- _PROBLEM DESCRIPTION_
Your copy of the entries below should hold exactly the lines from the one containing "Requests to find" to the one containing "Kindly provide the mask of every instance of the metal", inclusive, and no pictures.

- _INPUT_
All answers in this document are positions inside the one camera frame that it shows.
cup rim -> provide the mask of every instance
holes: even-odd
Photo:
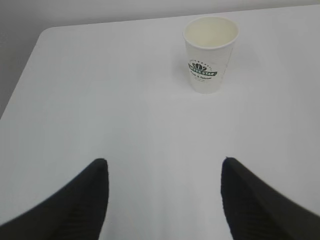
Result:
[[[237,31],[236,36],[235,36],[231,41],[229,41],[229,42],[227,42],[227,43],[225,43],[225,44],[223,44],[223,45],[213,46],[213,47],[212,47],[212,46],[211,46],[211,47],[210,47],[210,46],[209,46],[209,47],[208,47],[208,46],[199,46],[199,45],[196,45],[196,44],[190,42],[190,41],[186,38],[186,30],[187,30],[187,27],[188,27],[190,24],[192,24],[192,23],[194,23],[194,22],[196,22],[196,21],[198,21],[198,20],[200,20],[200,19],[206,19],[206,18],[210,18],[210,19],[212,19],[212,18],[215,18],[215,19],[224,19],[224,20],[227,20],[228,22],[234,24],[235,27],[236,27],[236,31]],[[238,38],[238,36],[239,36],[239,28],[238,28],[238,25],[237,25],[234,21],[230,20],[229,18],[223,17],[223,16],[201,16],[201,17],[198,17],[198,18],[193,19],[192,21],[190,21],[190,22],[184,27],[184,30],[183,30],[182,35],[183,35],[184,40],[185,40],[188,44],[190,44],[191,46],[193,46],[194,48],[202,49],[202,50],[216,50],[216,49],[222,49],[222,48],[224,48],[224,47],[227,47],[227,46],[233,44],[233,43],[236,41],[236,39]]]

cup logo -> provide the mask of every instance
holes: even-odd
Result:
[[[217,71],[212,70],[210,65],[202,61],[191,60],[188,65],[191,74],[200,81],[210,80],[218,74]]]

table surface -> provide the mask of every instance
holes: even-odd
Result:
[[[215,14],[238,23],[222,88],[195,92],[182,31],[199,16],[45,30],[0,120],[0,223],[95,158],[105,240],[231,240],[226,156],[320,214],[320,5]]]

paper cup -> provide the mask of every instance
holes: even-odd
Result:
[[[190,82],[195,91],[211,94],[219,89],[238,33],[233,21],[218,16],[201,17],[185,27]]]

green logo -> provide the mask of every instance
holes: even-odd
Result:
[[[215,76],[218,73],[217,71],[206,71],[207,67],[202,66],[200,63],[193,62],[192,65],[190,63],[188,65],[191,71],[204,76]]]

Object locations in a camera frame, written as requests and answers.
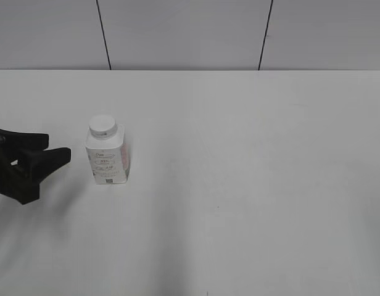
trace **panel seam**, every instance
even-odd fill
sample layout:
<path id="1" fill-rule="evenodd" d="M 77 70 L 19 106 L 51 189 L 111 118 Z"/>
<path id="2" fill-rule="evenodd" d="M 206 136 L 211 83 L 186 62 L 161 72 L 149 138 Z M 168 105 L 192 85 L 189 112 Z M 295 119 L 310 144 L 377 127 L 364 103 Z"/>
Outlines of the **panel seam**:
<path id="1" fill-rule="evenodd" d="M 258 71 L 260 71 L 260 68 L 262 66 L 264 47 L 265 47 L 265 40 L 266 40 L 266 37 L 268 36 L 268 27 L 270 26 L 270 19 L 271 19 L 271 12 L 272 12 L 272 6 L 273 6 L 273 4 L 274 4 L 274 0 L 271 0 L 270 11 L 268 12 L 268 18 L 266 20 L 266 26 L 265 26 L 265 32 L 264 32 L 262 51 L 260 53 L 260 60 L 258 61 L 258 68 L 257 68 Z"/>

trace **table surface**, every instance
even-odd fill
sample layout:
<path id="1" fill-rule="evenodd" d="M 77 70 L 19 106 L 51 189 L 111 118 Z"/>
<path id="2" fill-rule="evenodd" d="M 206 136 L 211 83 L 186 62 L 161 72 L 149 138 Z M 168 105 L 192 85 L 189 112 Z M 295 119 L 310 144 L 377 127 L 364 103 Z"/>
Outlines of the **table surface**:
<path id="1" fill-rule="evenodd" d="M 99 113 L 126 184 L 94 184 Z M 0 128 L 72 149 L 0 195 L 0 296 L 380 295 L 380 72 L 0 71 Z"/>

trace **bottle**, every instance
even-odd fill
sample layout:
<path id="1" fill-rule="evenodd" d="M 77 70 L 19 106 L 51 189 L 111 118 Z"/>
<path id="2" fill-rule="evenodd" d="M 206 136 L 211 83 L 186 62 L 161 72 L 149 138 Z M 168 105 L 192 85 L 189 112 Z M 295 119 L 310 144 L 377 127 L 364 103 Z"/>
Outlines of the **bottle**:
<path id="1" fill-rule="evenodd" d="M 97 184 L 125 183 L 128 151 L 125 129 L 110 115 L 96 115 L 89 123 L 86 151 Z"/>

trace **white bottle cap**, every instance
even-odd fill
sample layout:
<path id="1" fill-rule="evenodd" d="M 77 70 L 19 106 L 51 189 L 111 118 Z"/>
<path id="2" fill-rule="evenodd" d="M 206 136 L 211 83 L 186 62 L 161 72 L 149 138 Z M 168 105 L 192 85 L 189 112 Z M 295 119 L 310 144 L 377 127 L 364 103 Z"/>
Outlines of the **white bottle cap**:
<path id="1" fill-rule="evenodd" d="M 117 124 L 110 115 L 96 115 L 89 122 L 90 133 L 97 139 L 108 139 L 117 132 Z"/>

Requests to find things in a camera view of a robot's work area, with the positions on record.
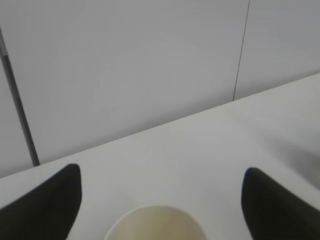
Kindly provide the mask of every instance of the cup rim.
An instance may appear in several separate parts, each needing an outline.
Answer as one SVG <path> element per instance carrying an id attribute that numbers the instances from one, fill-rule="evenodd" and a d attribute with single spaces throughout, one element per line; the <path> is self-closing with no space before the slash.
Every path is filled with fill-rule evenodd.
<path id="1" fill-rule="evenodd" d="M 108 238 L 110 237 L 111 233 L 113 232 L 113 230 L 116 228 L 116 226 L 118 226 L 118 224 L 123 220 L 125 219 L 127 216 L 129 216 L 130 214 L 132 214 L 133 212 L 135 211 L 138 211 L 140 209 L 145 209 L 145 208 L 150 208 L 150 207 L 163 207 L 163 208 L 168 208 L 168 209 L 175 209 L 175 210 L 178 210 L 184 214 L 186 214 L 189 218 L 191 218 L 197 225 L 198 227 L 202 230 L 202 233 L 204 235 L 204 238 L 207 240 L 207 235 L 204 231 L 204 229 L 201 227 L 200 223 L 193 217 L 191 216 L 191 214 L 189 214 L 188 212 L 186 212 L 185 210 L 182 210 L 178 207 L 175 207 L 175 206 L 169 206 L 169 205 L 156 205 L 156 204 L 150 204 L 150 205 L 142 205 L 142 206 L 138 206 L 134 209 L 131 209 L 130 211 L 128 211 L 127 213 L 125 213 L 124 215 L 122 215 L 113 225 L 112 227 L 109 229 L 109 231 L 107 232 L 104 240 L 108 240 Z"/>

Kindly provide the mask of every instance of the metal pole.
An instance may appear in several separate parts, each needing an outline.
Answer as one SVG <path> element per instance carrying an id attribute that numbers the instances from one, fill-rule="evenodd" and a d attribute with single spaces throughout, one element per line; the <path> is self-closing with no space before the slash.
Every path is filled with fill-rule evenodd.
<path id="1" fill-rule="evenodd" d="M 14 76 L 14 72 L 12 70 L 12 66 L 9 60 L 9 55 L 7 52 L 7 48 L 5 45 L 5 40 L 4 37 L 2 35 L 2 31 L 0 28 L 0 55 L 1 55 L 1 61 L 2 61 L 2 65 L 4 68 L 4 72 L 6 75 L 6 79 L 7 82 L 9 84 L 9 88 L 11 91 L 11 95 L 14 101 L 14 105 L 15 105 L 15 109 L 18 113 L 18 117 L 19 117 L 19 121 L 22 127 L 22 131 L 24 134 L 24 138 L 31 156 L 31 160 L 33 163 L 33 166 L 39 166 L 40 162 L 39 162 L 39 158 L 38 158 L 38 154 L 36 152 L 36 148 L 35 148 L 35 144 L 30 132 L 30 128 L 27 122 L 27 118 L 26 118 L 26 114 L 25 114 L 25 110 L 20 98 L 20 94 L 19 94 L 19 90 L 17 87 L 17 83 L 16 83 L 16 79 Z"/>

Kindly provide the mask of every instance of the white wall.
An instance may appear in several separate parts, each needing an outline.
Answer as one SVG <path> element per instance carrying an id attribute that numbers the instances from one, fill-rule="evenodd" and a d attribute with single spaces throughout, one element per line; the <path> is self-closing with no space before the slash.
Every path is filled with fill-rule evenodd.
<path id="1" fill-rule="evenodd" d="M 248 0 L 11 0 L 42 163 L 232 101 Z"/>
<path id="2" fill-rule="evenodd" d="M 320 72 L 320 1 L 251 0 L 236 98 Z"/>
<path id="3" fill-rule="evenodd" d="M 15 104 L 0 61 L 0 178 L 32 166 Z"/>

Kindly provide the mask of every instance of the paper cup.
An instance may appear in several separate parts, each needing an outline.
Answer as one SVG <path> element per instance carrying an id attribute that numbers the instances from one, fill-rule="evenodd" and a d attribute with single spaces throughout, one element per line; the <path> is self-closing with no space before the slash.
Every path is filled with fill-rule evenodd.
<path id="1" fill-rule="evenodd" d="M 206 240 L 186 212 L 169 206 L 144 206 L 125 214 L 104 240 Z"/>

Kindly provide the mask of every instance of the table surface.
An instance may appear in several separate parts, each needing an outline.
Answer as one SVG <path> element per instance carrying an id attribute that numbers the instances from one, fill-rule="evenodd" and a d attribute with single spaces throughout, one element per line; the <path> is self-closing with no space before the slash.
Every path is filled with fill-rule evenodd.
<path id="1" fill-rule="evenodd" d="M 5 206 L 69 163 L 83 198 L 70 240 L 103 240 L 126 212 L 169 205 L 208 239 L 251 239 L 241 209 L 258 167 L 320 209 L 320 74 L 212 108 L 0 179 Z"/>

- _RESPONSE TO THIS EXERCISE_
Requests to find things in a camera view of a robot's work area, with the positions on record.
Kindly provide the mask of every instance of the cup rim.
An instance may appear in several separate parts, each needing an outline.
Answer as one SVG <path> element per instance carrying an id attribute that numbers the instances from one, fill-rule="evenodd" and a d attribute with single spaces throughout, one element per line; the <path> is self-closing with no space before the slash.
Every path is filled with fill-rule evenodd.
<path id="1" fill-rule="evenodd" d="M 108 238 L 110 237 L 111 233 L 113 232 L 113 230 L 116 228 L 116 226 L 118 226 L 118 224 L 123 220 L 125 219 L 127 216 L 129 216 L 130 214 L 132 214 L 133 212 L 135 211 L 138 211 L 140 209 L 145 209 L 145 208 L 150 208 L 150 207 L 163 207 L 163 208 L 168 208 L 168 209 L 175 209 L 175 210 L 178 210 L 184 214 L 186 214 L 189 218 L 191 218 L 197 225 L 198 227 L 202 230 L 202 233 L 204 235 L 204 238 L 207 240 L 207 235 L 204 231 L 204 229 L 201 227 L 200 223 L 193 217 L 191 216 L 191 214 L 189 214 L 188 212 L 186 212 L 185 210 L 182 210 L 178 207 L 175 207 L 175 206 L 169 206 L 169 205 L 156 205 L 156 204 L 150 204 L 150 205 L 142 205 L 142 206 L 138 206 L 134 209 L 131 209 L 130 211 L 128 211 L 127 213 L 125 213 L 124 215 L 122 215 L 113 225 L 112 227 L 109 229 L 109 231 L 107 232 L 104 240 L 108 240 Z"/>

Kindly provide the mask of every instance of the metal pole.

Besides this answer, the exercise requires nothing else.